ECS Fargate Custom Logging with Fluent Bit
Motivation<<
AWS Elastic Container Service provides an easy way to manage logs for containers and microservices deployed within those containers. With seamless integration into CloudWatch, containers running on ECS Fargate have their standard output piped directly to CloudWatch Logs.
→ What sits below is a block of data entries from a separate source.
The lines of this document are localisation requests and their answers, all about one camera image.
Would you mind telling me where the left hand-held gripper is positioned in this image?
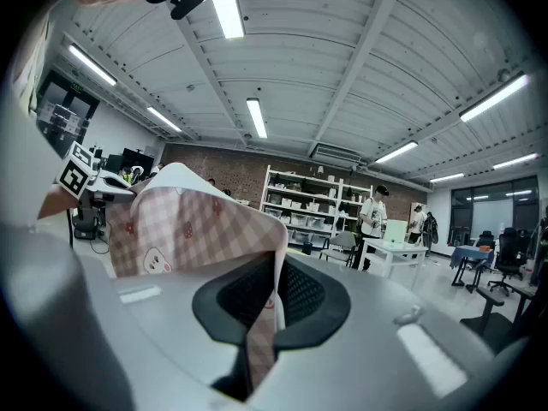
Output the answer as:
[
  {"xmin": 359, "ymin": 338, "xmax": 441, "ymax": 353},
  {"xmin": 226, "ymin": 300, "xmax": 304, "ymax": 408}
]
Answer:
[{"xmin": 55, "ymin": 141, "xmax": 137, "ymax": 201}]

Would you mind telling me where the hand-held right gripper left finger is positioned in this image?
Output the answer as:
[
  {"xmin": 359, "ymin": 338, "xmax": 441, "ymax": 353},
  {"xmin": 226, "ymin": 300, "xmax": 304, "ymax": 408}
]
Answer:
[{"xmin": 79, "ymin": 250, "xmax": 277, "ymax": 411}]

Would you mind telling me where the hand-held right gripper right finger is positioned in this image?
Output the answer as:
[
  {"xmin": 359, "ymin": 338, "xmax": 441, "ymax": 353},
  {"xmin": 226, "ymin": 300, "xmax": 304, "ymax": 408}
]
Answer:
[{"xmin": 247, "ymin": 253, "xmax": 496, "ymax": 411}]

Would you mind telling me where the pink checked tablecloth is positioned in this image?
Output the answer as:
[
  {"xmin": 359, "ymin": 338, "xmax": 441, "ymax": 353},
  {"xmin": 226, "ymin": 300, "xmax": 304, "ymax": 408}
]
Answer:
[{"xmin": 104, "ymin": 162, "xmax": 289, "ymax": 393}]

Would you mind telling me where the person's left forearm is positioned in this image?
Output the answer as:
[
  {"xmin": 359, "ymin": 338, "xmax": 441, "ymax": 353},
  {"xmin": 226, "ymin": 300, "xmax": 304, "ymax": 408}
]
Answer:
[{"xmin": 37, "ymin": 182, "xmax": 82, "ymax": 221}]

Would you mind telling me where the black monitor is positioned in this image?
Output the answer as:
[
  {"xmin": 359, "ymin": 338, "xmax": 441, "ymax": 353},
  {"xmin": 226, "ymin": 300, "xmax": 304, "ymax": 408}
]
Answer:
[{"xmin": 122, "ymin": 146, "xmax": 155, "ymax": 173}]

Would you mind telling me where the black double door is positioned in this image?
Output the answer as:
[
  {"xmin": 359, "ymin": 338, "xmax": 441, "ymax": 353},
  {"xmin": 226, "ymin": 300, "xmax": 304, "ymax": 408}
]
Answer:
[{"xmin": 36, "ymin": 69, "xmax": 100, "ymax": 156}]

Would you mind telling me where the white table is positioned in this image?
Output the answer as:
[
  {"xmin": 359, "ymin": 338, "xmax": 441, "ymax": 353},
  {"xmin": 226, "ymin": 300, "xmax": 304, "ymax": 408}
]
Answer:
[{"xmin": 357, "ymin": 236, "xmax": 429, "ymax": 291}]

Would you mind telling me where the grey-green chair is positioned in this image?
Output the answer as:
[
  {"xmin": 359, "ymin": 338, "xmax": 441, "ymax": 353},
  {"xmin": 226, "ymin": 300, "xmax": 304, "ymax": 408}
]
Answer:
[{"xmin": 319, "ymin": 231, "xmax": 359, "ymax": 267}]

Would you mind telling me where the pale green box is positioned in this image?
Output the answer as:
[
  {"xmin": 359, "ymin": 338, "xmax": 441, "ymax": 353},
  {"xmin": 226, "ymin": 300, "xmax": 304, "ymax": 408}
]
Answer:
[{"xmin": 384, "ymin": 219, "xmax": 408, "ymax": 244}]

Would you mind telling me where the black office chair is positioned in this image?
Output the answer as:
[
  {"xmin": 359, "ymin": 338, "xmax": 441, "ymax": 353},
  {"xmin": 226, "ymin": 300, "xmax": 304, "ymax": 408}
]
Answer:
[
  {"xmin": 460, "ymin": 283, "xmax": 539, "ymax": 355},
  {"xmin": 487, "ymin": 227, "xmax": 526, "ymax": 297}
]

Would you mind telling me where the blue table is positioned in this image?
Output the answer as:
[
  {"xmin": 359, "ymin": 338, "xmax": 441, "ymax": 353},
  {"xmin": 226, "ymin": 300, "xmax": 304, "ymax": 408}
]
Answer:
[{"xmin": 449, "ymin": 245, "xmax": 496, "ymax": 293}]

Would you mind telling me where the cream knit cardigan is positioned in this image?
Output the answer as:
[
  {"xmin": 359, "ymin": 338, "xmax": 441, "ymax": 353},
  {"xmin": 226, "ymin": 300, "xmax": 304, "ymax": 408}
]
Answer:
[{"xmin": 8, "ymin": 0, "xmax": 82, "ymax": 119}]

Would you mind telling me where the row of clear storage bins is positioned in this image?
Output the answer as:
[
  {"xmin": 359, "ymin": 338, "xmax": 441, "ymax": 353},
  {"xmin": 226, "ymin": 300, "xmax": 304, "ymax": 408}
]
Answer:
[{"xmin": 265, "ymin": 194, "xmax": 343, "ymax": 244}]

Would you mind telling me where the white shelf unit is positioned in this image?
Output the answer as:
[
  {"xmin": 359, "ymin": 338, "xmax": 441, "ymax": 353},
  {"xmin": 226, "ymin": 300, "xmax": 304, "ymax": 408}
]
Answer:
[{"xmin": 259, "ymin": 164, "xmax": 373, "ymax": 247}]

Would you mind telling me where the dark window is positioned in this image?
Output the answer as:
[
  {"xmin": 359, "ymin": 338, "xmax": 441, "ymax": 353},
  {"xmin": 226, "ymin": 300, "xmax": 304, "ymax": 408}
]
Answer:
[{"xmin": 449, "ymin": 176, "xmax": 540, "ymax": 247}]

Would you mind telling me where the ceiling air conditioner unit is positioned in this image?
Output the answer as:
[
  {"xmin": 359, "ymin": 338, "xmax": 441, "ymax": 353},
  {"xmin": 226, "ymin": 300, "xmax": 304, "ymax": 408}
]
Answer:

This is made possible by the awslogs
log driver, which runs outside the container and is fully managed by AWS.
Using awslogs
with CloudWatch may be sufficient for most use cases; however, there are several reasons one might prefer using a third-party log aggregator.
For example:
- we may want to stream logs directly to S3, bypassing CloudWatch Logs;
- we may need to integrate with a company-wide log aggregator based on the ELK stack (or another log aggregation solution);
- we may require better search capabilities and traceability than what CloudWatch Log Insights offers;
- we may want to reduce costs, as CloudWatch Logs’ ingestion pricing can become significant. While this might not be immediately obvious, a large cluster of microservices with a steady log flow can drive up monthly expenses considerably.
Introduction to FluentBit<<
Fluent Bit is a lightweight agent designed specifically to collect log messages from containers and stream them into a log aggregator. It provides a wide range of plugins1 for integrating with nearly all known log aggregators. Additionally, it can collect logs from multiple sources in various formats, transform log messages, and facilitate seamless integration between producer services and consumers.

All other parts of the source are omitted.